Work instructions:
From first line to last, copy the material below exactly.

Dataset extract:

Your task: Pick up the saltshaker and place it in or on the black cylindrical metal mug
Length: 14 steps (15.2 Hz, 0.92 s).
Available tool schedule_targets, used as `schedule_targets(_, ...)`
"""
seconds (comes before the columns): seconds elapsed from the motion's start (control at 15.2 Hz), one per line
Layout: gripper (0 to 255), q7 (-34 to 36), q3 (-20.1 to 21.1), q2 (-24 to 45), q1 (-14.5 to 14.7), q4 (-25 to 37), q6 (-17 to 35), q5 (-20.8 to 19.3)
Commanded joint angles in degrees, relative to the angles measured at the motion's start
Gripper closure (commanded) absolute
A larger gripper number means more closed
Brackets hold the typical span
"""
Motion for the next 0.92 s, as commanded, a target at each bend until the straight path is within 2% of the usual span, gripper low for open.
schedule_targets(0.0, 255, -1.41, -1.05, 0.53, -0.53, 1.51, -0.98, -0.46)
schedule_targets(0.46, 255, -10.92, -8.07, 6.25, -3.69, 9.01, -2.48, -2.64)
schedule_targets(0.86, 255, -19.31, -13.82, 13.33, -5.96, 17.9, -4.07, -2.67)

Solution:
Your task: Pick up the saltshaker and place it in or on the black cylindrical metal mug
Length: 14 steps (15.2 Hz, 0.92 s).
Available tool schedule_targets, used as `schedule_targets(_, ...)`
"""
seconds (comes before the columns): seconds elapsed from the motion's start (control at 15.2 Hz), one per line
Layout: gripper (0 to 255), q7 (-34 to 36), q3 (-20.1 to 21.1), q2 (-24 to 45), q1 (-14.5 to 14.7), q4 (-25 to 37), q6 (-17 to 35), q5 (-20.8 to 19.3)
Commanded joint angles in degrees, relative to the angles measured at the motion's start
Gripper closure (commanded) absolute
A larger gripper number means more closed
Brackets hold the typical span
"""
Motion for the next 0.92 s, as commanded, a target at each bend until the straight path is within 2% of the usual span, gripper low for open.
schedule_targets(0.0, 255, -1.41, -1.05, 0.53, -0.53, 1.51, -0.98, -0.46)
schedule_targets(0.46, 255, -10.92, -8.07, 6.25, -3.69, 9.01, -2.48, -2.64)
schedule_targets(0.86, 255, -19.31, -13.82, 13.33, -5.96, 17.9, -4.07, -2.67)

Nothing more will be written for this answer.